The experts provided five guidelines for protecting personal data:
Remain anonymous: Whether doing banking business, shopping on the internet or placing a call on a cell phone, sending a text message or chatting in an internet chat room, consumers should conceal their activities and their identities to the extent possible. It's best to pay cash whenever possible, said Tangens. Use credit or debit cards only when it's absolutely necessary. The use of prepaid phone cards also allow providers less opportunity to gather personal information than cell phone contracts, said Weichert. People who use e-mail, write a blog or participate in internet chats should not divulge their names. If identifying oneself is not required, use a pseudonym, he added.
Shop carefully on the internet: Internet users who shop or do electronic banking should take it seriously and be well informed about the other party's data protection policies.
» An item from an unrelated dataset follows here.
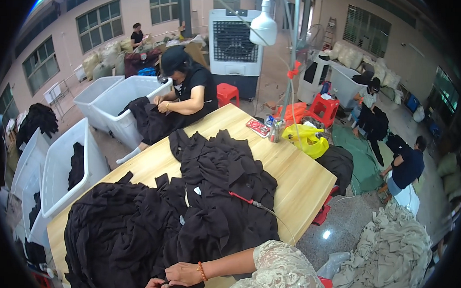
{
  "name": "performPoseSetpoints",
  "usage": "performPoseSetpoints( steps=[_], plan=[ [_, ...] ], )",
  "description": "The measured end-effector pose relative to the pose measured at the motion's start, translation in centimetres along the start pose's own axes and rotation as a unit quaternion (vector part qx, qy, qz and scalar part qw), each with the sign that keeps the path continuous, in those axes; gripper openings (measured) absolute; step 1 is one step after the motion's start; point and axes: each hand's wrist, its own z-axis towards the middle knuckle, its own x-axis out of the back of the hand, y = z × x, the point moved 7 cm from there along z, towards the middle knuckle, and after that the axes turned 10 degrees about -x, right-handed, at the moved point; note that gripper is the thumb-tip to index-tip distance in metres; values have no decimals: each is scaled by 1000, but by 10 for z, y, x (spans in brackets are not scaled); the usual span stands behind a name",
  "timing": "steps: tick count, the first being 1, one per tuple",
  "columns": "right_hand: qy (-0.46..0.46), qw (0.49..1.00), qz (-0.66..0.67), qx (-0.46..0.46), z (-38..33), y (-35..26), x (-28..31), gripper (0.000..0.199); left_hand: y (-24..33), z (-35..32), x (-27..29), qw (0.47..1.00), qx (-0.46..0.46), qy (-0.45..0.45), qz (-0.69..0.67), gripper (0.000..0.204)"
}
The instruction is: Trimming loose threads from black garments and inspecting the clothing in a factory environment.
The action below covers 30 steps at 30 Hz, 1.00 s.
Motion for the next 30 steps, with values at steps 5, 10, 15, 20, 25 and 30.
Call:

To avoid being spied on and to impede attempts to defraud, internet users should exclusively use sites that are especially secure against attacks. Such sites are recognizable through a lock graphic that appears before the address line, said Evelyn Kessler, spokeswoman for a consumer centre in Stuttgart. 'A reasonably good online shop offers an encrypted interface,' Kessler said.
Read data protection policies: Whether a transaction is carried out electronically or not, customers should always make it clear in the contract that they do not tolerate the sale of their personal data. Standard business terms and data protection policies are often formulated in a way that indicates the consumer does not object to the sharing of his or her data. This should always be refused in writing on grounds of the traceability of the data, Kessler advises.
Games and rebates: Stay away from games and be careful with rebates. Offers to participate in drawings, contests and similar campaigns are indeed tempting, but often their primary goal is to collect data. 'Games exists to collect customer data and to generate addresses,' Tangens said. Lifestyle questionnaires in the internet are there to gather information about the way people conduct their lives and to obtain data on consumer habits. Rebate cards offered by many chain stores and shops serve the purpose of establishing a customer profile. Tangens said consumers must understand that no company gives things away for free.